Langlois Jean A, Kegler Scott R, Butler Jacqui A, Gotsch Karen E, Johnson Renee L, Reichard Audrey A, Webb Kevin W, Coronado Victor G, Selassie Anbesaw W, Thurman David J
National Center for Injury Prevention and Control, CDC, USA.
MMWR Surveill Summ. 2003 Jun 27;52(4):1-20.
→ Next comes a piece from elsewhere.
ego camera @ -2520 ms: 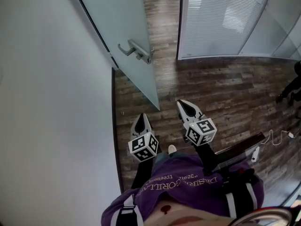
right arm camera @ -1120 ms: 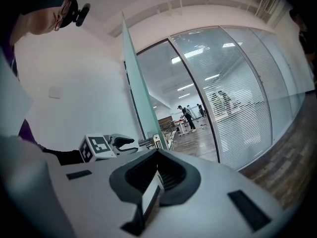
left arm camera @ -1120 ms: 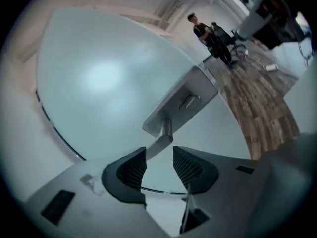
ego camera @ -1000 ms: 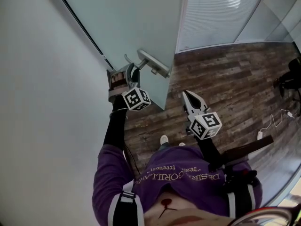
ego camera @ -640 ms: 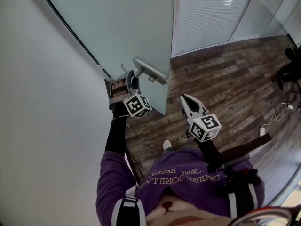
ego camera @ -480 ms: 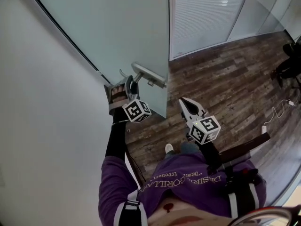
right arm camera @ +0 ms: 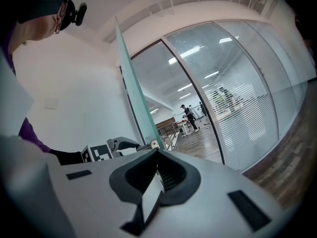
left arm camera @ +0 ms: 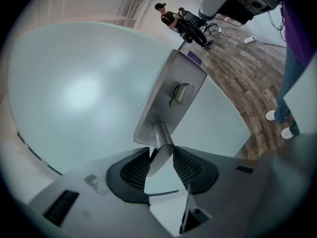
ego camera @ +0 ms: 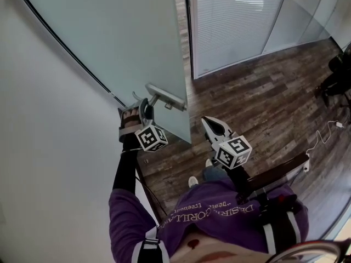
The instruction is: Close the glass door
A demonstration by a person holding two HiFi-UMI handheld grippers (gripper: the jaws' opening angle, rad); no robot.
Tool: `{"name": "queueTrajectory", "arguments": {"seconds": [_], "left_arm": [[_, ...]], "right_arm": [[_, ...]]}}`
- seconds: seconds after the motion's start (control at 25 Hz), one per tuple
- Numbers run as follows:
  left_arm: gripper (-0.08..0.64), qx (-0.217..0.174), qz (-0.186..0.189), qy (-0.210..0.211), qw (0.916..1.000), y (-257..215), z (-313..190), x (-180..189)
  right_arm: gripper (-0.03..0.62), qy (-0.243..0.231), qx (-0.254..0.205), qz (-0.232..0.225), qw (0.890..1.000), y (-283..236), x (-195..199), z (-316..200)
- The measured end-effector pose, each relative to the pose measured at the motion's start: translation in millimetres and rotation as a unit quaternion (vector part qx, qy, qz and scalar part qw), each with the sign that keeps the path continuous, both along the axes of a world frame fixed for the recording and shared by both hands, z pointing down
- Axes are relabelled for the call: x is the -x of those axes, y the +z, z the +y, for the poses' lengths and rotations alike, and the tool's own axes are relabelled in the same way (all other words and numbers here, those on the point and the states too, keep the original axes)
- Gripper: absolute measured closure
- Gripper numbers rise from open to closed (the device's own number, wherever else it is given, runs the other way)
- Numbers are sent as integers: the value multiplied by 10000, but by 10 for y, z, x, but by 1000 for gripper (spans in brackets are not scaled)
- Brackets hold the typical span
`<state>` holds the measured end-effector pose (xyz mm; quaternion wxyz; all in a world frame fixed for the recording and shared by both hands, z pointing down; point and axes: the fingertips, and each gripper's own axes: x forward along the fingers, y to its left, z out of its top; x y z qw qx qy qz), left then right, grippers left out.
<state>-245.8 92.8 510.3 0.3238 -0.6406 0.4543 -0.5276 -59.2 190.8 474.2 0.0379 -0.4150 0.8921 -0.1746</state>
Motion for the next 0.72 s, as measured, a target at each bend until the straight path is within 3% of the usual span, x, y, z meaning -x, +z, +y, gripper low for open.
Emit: {"name": "queueTrajectory", "arguments": {"seconds": [0.28,0.72], "left_arm": [[416,346,-151,-220,9990,-75,-336,-81],[416,430,-146,-518,9976,0,-717,-268]], "right_arm": [[595,-57,-153,-19,9999,-295,-278,-613],[595,-208,-83,0,9997,-150,-566,-931]]}}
PROBLEM/CONDITION: Previous studies indicate that each year in the United States, approximately 1.5 million Americans sustain a traumatic brain injury (TBI). Of those injured, approximately one quarter million are hospitalized. Approximately one third of adults hospitalized with TBI still need help with daily activities 1 year after their discharge.
This report summarizes surveillance data for TBI in the United States for January-December 1997.
Data are from 14 states that participated in an ongoing CDC-funded TBI surveillance system. State health departments used CDC guidelines to identify TBI cases from hospital discharge data or from other statewide injury data systems. Supplementary information was abstracted from medical records.
The overall age-adjusted TBI-related live hospital discharge rate was 69.7/100,000 population. Rates were highest for American Indians and Alaska Natives (75.3/100,000) and Blacks (74.4/100,000). The age-adjusted rate for males was approximately twice as high as for females (91.9 versus 47.7/100,000 respectively). For both sexes, the rates were highest among those aged 15-19 years and >/= 65 years. Motor-vehicle crashes, falls, and assaults were the leading causes of injury for TBI-related discharges (27.9, 22.5, and 7.3/100,000 respectively). TBI-related discharge rates for falls were highest among those aged >/= 65 years (82.3/100,000). Black males and American Indian/Alaska Native males had the highest rates of TBI attributable to assault (31.3 and 29.5 per 100,000, respectively), approximately 4 times the rate for white males. An estimated 46% of injured motor-vehicle occupants, 53% of motorcyclists, and 41% of pedal cyclists reportedly were not using personal protective equipment (PPE) (e.g., seat belts or helmets) at the time of their TBI. With regard to outcome assessed before discharge from the hospital, approximately 17% of persons hospitalized with TBI had moderate to severe disability.
Data in this report, the most extensive to date from a multistate population-based TBI surveillance system, indicate the importance of TBI as a public health problem. Population-based information regarding TBI hospitalizations can be useful in assessing the effect of prevention efforts and planning for the service needs of persons with TBI.
问题/状况:以往研究表明,在美国,每年约有150万美国人遭受创伤性脑损伤(TBI)。在这些伤者中,约有25万人住院治疗。在因TBI住院的成年人中,约三分之一在出院1年后仍需要日常生活方面的帮助。
本报告总结了1997年1月至12月美国TBI的监测数据。
数据来自参与疾病控制与预防中心(CDC)资助的持续TBI监测系统的14个州。州卫生部门使用CDC指南,从医院出院数据或其他全州范围的伤害数据系统中识别TBI病例。补充信息从医疗记录中提取。
经年龄调整后的与TBI相关的住院患者实际出院率为每10万人69.7例。美国印第安人和阿拉斯加原住民(每10万人75.3例)以及黑人(每10万人74.4例)的比率最高。经年龄调整后的男性比率约为女性的两倍(分别为每10万人91.9例和47.7例)。对于男女两性,15 - 19岁和≥65岁人群中的比率最高。机动车碰撞、跌倒和袭击是与TBI相关出院病例的主要致伤原因(分别为每10万人27.9例、22.5例和7.3例)。≥65岁人群中因跌倒导致的与TBI相关的出院率最高(每10万人82.3例)。黑人男性和美国印第安/阿拉斯加原住民男性因袭击导致的TBI比率最高(分别为每10万人31.3例和29.5例),约为白人男性比率的4倍。据报告,在发生TBI时,估计46%的机动车驾乘人员、53%的摩托车手和41%的骑自行车者未使用个人防护装备(PPE)(如安全带或头盔)。关于出院前评估的结果,约17%因TBI住院的人有中度至重度残疾。
本报告中的数据是来自多州基于人群的TBI监测系统的迄今最广泛的数据,表明TBI作为一个公共卫生问题的重要性。关于TBI住院情况的基于人群的信息有助于评估预防措施的效果以及规划TBI患者的服务需求。